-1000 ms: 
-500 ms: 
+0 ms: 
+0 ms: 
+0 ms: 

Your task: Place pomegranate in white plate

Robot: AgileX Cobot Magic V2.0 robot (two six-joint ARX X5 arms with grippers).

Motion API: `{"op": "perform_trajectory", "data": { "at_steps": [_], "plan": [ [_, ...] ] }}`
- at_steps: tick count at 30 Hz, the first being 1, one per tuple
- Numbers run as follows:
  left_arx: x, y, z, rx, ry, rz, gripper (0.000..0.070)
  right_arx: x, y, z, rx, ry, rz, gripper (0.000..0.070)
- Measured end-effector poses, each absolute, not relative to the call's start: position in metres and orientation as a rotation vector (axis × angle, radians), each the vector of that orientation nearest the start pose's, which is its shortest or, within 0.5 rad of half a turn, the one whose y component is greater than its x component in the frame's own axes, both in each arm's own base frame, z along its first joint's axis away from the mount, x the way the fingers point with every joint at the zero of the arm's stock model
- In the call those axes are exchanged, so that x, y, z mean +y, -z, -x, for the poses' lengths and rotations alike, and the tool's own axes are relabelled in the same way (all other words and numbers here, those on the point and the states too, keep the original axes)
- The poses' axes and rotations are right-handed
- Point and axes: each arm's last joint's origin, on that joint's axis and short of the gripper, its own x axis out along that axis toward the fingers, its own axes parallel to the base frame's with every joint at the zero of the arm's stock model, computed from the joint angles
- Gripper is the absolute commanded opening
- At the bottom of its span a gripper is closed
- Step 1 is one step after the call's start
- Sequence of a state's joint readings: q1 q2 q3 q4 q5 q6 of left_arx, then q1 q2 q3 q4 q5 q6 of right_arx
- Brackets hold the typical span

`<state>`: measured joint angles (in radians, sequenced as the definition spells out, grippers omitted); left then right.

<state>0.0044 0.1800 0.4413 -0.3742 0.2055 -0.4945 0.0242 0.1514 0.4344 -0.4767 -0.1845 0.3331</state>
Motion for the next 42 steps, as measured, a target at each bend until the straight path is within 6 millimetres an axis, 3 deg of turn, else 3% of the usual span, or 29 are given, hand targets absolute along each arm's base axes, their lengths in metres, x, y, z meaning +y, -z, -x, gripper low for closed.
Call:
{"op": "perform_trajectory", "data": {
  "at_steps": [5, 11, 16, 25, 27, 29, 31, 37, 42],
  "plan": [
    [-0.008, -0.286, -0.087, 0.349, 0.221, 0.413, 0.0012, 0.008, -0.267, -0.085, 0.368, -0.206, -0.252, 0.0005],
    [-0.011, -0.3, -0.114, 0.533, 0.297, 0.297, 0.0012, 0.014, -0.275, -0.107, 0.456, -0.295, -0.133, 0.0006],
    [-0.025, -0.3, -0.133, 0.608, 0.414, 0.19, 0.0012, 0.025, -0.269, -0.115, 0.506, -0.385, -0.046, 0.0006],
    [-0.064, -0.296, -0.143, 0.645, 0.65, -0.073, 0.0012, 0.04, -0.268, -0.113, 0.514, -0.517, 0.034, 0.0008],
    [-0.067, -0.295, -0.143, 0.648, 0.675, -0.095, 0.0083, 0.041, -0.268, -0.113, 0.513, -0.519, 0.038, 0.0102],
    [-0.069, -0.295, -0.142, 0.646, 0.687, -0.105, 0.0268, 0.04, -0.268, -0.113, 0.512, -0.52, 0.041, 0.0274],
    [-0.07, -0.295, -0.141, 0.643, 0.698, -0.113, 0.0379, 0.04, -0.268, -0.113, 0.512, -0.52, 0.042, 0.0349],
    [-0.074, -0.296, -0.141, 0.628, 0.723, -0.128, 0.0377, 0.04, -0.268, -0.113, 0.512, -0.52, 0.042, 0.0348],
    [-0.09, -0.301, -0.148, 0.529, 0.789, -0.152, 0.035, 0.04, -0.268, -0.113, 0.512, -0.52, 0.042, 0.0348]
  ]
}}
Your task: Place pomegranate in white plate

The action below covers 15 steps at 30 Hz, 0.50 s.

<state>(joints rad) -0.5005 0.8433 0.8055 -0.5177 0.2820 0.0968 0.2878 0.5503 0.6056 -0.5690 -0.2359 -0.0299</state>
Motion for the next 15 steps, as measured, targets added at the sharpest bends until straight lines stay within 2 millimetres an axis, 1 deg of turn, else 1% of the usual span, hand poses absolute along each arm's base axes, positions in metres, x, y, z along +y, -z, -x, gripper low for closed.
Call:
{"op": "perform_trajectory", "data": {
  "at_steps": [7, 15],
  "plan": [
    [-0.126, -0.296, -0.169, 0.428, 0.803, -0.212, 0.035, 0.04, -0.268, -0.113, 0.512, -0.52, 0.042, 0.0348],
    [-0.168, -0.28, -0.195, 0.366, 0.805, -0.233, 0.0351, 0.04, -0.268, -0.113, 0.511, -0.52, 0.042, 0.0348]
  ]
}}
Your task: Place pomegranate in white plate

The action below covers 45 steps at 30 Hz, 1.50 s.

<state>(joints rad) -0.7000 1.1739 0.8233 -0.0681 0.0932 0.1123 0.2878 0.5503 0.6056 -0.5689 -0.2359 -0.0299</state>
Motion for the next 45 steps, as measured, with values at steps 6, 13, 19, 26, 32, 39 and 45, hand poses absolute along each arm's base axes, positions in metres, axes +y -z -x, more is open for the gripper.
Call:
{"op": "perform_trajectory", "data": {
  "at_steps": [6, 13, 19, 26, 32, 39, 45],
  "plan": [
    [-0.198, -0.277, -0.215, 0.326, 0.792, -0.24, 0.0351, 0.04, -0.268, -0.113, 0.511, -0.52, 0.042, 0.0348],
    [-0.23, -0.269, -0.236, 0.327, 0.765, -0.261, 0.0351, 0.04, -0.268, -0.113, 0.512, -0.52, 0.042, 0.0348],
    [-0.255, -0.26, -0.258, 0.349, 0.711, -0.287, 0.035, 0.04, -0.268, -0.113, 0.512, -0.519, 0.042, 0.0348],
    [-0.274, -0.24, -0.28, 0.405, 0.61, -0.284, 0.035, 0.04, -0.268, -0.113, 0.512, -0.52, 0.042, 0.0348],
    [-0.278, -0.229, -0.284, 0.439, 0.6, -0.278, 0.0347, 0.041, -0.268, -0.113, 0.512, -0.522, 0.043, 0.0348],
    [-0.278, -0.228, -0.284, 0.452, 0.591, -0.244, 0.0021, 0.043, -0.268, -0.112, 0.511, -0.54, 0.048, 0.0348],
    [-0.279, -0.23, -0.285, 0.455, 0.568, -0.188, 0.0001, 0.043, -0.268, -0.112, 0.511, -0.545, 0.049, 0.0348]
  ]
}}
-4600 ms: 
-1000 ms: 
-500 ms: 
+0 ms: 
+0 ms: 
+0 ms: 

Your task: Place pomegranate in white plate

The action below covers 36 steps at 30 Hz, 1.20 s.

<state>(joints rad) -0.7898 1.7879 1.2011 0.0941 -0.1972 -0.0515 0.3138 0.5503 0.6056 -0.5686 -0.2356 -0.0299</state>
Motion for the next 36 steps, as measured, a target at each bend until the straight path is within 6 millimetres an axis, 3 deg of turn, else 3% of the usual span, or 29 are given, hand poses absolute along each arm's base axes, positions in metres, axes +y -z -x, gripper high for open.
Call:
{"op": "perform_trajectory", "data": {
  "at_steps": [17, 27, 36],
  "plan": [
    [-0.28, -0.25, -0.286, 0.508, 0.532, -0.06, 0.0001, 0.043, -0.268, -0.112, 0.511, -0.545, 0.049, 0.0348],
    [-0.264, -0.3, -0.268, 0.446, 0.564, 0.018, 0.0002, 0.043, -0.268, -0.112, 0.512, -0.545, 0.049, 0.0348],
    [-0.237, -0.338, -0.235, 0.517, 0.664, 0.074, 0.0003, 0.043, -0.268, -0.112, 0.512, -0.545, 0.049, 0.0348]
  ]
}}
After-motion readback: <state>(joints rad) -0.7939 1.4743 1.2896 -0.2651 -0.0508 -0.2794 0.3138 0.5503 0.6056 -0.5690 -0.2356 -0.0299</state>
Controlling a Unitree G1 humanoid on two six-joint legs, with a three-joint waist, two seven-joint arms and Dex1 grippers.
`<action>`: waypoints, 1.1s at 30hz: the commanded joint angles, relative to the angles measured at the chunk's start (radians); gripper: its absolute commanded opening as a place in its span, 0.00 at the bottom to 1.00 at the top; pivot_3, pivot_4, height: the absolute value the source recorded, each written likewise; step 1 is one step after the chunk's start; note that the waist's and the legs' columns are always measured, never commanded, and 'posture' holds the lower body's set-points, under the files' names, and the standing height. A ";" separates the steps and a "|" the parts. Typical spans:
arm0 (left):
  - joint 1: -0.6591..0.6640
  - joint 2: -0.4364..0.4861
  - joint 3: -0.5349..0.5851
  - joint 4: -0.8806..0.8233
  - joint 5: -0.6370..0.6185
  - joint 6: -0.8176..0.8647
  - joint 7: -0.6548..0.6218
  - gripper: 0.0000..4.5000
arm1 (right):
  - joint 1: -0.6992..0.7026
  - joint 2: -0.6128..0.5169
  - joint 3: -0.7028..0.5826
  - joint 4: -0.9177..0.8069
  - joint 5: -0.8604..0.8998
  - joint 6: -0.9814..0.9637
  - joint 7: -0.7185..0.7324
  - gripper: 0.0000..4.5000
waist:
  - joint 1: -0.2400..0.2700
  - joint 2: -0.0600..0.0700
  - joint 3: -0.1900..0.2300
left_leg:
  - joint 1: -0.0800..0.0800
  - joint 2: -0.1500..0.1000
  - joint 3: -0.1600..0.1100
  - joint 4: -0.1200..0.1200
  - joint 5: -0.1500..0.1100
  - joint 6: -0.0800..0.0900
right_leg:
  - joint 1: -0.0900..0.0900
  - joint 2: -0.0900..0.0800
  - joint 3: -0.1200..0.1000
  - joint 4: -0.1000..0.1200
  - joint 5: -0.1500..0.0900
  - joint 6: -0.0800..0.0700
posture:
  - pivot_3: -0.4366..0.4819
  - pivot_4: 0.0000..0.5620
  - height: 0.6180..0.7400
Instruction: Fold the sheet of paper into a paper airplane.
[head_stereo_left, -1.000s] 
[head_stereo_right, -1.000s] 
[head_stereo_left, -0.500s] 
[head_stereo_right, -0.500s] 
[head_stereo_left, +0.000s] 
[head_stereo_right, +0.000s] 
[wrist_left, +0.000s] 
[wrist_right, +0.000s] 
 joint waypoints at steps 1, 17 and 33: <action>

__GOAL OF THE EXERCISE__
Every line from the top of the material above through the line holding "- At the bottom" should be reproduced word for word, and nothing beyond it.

__SOLUTION TO THIS TASK__
-1000 ms: 
-500 ms: 
+0 ms: 
+0 ms: 
+0 ms: 

Your task: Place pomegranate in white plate

Robot: AgileX Cobot Magic V2.0 robot (two six-joint ARX X5 arms with grippers).

Motion API: `{"op": "perform_trajectory", "data": { "at_steps": [_], "plan": [ [_, ...] ] }}`
- at_steps: tick count at 30 Hz, the first being 1, one per tuple
- Numbers run as follows:
  left_arx: x, y, z, rx, ry, rz, gripper (0.000..0.070)
  right_arx: x, y, z, rx, ry, rz, gripper (0.000..0.070)
- Measured end-effector poses, each absolute, not relative to the call's start: position in metres and orientation as a rotation vector (axis × angle, radians), each the vector of that orientation nearest the start pose's, which is its shortest or, within 0.5 rad of half a turn, the one whose y component is greater than its x component in the frame's own axes, both in each arm's own base frame, z along its first joint's axis away from the mount, x the way the fingers point with every joint at the zero of the arm's stock model
- In the call those axes are exchanged, so that x, y, z mean +y, -z, -x, for the poses' lengths and rotations alike, and the tool's own axes are relabelled in the same way (all other words and numbers here, those on the point and the states too, keep the original axes)
- The poses' axes and rotations are right-handed
- Point and axes: each arm's last joint's origin, on that joint's axis and short of the gripper, its own x axis out along that axis toward the fingers, its own axes parallel to the base frame's with every joint at the zero of the arm's stock model, computed from the joint angles
- Gripper is the absolute commanded opening
- At the bottom of its span a gripper is closed

This exercise requires no additional output.